The first use of aspirin for vascular prevention is attributed to Craven in 1950 (Craven 1950). McDevitt and colleges described the effectiveness of anticoagulant therapy in 100 patients with cerebral thrombosis or embolism in the 1950s (McDevitt et al 1958).

Eastcott, Rob, and Pickering first reported reconstruction of the internal carotid artery in a patient with intermittent hemiplegia (Eastcott et al 1954). Later, DeBakey and colleagues realized that recanalization of an occluded vessel could lead to intracerebral hemorrhage (Bruetman et al 1963).

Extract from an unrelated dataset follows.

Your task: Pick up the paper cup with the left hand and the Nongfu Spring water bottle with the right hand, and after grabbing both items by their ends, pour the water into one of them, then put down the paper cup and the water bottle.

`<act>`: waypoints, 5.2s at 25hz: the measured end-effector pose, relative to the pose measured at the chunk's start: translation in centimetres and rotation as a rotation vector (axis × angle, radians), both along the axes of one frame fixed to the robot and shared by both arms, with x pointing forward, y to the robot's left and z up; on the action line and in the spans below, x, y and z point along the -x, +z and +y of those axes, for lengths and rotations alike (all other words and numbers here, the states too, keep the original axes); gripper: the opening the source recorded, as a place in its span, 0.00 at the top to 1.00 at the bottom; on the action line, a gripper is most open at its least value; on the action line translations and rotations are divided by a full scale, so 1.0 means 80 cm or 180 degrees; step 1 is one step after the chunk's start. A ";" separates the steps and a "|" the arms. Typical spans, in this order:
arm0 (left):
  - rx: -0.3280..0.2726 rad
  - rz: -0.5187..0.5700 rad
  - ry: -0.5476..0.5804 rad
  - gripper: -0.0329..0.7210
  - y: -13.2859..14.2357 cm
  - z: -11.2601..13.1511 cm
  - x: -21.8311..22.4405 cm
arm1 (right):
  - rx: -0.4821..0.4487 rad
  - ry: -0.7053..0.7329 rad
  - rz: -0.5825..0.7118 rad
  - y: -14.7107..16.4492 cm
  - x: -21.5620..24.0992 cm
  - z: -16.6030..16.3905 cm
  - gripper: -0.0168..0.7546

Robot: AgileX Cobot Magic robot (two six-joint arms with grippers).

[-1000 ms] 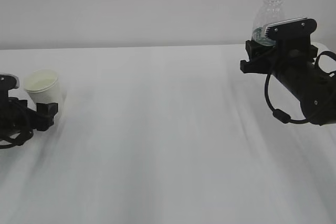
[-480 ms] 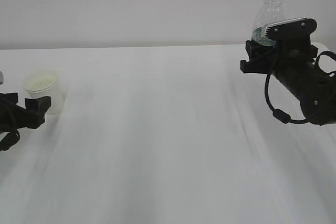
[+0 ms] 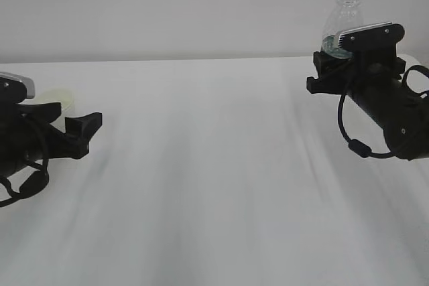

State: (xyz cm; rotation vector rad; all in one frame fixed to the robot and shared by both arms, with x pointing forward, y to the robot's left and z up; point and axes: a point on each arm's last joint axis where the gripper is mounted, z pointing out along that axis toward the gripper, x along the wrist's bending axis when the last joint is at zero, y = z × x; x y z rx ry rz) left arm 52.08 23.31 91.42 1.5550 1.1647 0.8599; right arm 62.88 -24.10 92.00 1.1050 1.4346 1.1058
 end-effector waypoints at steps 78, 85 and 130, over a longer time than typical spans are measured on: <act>0.0193 0.0248 0.0615 0.18 -0.007 0.016 -0.001 | -0.0118 -0.0094 0.0348 -0.085 0.001 -0.003 0.37; 0.0191 0.0255 0.0615 0.18 -0.007 0.016 -0.001 | -0.0119 -0.0098 0.0397 -0.094 0.002 -0.003 0.37; 0.0170 0.0331 0.0613 0.18 -0.010 0.016 0.000 | -0.0185 -0.0075 0.0463 -0.107 0.046 -0.009 0.19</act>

Strokes may be either hemorrhagic or ischemic. Eighty-seven percent of all strokes are due to ischemia (Lloyd-Jones et al 2010). On average, every 40 seconds someone in the United States has a stroke.

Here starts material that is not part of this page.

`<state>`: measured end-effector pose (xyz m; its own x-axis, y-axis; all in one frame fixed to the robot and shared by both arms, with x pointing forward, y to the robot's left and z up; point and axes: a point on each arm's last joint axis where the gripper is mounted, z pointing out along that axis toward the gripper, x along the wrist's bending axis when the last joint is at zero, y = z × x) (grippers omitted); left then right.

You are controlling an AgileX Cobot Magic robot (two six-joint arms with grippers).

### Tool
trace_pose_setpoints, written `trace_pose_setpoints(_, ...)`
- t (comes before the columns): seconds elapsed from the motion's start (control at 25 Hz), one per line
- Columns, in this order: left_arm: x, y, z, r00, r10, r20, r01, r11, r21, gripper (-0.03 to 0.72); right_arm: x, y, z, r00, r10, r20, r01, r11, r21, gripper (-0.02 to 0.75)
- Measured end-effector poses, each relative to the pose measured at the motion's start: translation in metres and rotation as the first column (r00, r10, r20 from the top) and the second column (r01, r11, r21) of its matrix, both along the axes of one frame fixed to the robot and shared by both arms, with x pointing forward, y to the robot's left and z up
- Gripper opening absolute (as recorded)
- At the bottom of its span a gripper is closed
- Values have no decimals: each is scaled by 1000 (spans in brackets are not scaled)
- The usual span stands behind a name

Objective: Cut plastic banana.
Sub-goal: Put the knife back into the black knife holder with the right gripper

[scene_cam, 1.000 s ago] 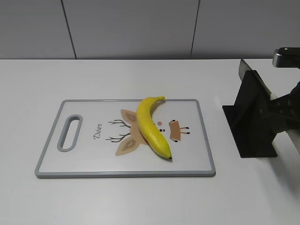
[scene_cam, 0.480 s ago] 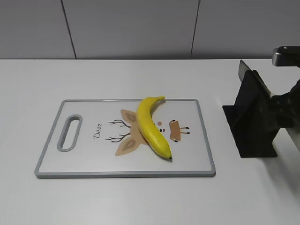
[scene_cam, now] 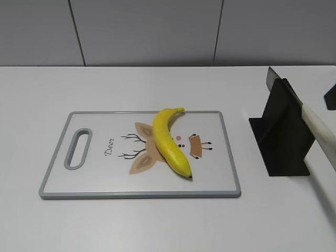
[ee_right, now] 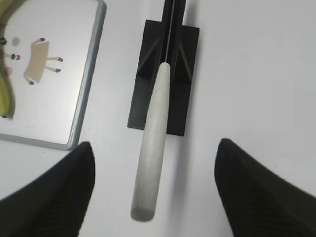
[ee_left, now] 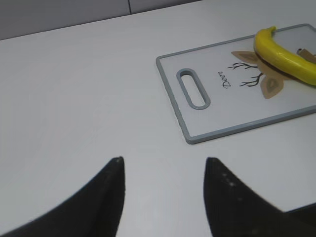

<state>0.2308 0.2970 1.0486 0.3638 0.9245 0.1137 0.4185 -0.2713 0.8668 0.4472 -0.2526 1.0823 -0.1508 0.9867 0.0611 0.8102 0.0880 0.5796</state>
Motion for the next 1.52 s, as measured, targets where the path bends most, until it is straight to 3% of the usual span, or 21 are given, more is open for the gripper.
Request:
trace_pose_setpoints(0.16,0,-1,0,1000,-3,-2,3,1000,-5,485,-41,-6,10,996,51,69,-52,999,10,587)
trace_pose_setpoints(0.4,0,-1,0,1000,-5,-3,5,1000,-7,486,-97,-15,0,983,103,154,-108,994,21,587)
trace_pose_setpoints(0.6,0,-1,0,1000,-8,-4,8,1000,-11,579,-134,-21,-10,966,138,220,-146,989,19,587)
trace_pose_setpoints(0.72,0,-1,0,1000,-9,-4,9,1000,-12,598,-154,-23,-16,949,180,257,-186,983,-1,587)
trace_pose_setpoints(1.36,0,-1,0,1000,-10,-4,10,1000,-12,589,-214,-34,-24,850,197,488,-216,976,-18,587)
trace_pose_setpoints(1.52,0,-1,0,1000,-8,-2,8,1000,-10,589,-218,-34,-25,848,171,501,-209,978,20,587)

The classic definition of ischemic stroke is a sudden, focal neurologic deficit lasting more than 24 hours, confined to an area of the brain or eye perfused by a specific artery, and presumed to be of vascular origin. The classic definition of transient ischemic attack is a sudden, focal neurologic deficit lasting fewer than 24 hours, confined to an area of the brain or eye perfused by a specific artery, and presumed to be of vascular origin (Albers et al 2002). The 24-hour definition distinguishing transient ischemic attacks from ischemic strokes was arbitrarily chosen. Studies using diffusion-weighted magnetic resonance imaging show that almost 50% of all events classified as transient ischemic attacks are associated with positive scans (Kidwell et al 1999). Half of these patients have permanent changes on follow-up imaging. The percentage of patients with a diffusion-weighted magnetic resonance imaging lesion increases with increasing total symptom duration. Because most transient ischemic attacks last less than 1 hour, a proposed new tissue-based definition of transient ischemic attack is “a brief episode of neurologic dysfunction caused by focal brain or retinal ischemia, with clinical symptoms typically lasting less than 1 hour, and without evidence of acute infarction” (Albers et al 2002). Using such a definition would decrease transient ischemic attack diagnoses by approximately one third and increase stroke diagnoses by less than 10% (Ovbiagele et al 2003). This definition of transient ischemic attack has not been widely accepted.

The term “reversible ischemic neurologic deficit” had been used in the past to designate a stroke-like episode with resolution in 72 hours. This term is no longer used and is not useful because it is not scientifically based on any particular mechanism. “Stroke-in-evolution” has also been used to describe deficits that appear to worsen over hours to days; however, this term is problematic because it does not distinguish a new stroke (as might occur with recurrent embolism) from hypoperfusion of compromised tissue (so-called ischemic penumbra) and from strokes with fluctuating symptoms (such as lacunes and impending large vessel occlusion).